Re: 2.6.8-rc2-mm2, schedstat-2.6.8-rc2-mm2-A4.patch

All of lore.kernel.org
 help / color / mirror / Atom feed

From: Ingo Molnar <mingo@elte.hu>
To: "Martin J. Bligh" <mbligh@aracnet.com>,
	Andrew Morton <akpm@osdl.org>,
	kernel@kolivas.org, linux-kernel@vger.kernel.org,
	Rick Lindsley <ricklind@us.ibm.com>,
	Nick Piggin <nickpiggin@yahoo.com.au>
Subject: Re: 2.6.8-rc2-mm2, schedstat-2.6.8-rc2-mm2-A4.patch
Date: Thu, 5 Aug 2004 00:13:21 +0200	[thread overview]
Message-ID: <20040804221321.GA30576@elte.hu> (raw)
In-Reply-To: <20040804213454.GA7661@mars.ravnborg.org>

[-- Attachment #1: Type: text/plain, Size: 637 bytes --]

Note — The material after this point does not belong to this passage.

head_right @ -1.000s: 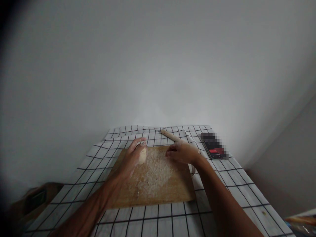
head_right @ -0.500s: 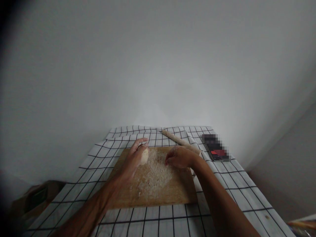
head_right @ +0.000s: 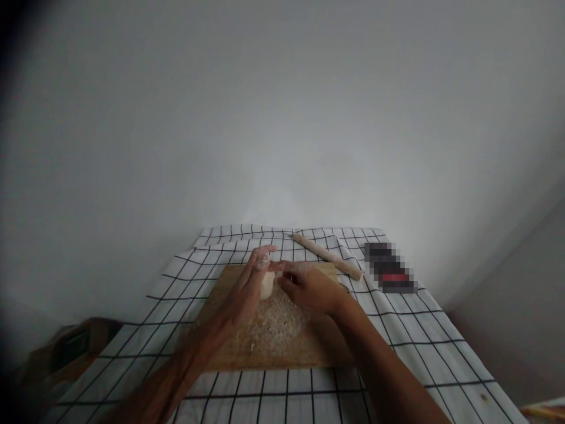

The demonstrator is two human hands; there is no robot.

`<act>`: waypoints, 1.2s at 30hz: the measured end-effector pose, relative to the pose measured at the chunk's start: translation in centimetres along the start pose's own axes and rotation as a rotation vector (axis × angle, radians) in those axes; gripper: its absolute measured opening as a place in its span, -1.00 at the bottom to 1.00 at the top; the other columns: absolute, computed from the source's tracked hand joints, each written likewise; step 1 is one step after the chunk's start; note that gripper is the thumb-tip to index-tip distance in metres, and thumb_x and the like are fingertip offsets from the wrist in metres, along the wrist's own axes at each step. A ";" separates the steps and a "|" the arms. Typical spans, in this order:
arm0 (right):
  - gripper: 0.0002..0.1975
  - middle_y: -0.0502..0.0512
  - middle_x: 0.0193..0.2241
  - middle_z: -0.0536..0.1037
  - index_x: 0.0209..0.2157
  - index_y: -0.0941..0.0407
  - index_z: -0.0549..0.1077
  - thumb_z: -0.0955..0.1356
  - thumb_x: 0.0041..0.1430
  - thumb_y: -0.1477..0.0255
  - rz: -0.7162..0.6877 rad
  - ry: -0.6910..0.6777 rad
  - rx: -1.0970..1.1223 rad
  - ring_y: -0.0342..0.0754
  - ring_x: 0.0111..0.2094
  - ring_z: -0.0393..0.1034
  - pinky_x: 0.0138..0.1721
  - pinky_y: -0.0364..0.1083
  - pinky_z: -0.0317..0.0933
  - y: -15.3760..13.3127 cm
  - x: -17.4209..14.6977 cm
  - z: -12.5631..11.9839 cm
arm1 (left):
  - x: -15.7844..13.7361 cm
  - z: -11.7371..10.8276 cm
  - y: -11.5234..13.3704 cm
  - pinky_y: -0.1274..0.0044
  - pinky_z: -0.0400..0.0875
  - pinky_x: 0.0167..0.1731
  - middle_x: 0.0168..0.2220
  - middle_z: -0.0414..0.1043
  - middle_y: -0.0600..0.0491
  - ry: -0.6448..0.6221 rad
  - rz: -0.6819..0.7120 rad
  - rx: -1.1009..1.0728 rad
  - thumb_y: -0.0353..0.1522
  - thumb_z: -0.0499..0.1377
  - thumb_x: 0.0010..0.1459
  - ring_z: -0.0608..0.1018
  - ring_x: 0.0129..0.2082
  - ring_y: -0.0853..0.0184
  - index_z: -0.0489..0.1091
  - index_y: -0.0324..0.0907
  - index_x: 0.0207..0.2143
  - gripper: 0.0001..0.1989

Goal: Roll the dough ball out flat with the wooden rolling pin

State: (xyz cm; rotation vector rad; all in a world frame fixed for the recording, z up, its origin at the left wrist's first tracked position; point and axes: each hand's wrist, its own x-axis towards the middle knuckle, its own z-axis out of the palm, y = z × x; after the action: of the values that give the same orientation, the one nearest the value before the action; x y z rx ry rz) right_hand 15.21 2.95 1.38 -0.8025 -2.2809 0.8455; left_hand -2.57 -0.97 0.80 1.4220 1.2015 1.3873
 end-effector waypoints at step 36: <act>-0.79 0.11 -0.25 0.50 -0.32 0.10 0.52 0.26 0.29 0.54 0.092 0.097 -0.204 -0.02 -0.23 0.43 -0.08 -0.06 0.25 2.8 2.5 3.5 | 3.1 -2.5 -1.3 0.53 0.28 -0.41 -0.40 0.39 0.15 0.238 0.037 0.162 -0.32 0.10 0.18 0.40 -0.48 0.37 0.35 -0.14 0.07 -0.62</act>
State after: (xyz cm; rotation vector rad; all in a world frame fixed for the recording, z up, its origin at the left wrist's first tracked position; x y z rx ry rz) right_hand 12.17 5.17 -2.10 -1.0229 -2.2832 0.6056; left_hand -5.30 2.20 0.51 1.4239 1.4754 1.5474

* Sam Ravnborg <sam@ravnborg.org> wrote:

> > I fixed a number of cleanliness items, readying this patch for a
> > mainline merge:
> > 
> >  - added kernel/Kconfig.debug for generic debug options (such as 
> >    schedstat) and removed tons of debug options from various arch
> >    Kconfig's, instead of adding a boatload of new SCHEDSTAT entries. 
> >    This felt good.
> 
> Randy Dunlap has posted a patch for this several times. This has seen
> some review so the preferred starting point.

sure - Randy's is much more complete.

i've attached schedstat-2.6.8-rc2-mm2-A5.patch which doesnt try to be
too smart wrt. Kconfig.

	Ingo

[-- Attachment #2: schedstat-2.6.8-rc2-mm2-A5.patch --]
[-- Type: text/plain, Size: 14001 bytes --]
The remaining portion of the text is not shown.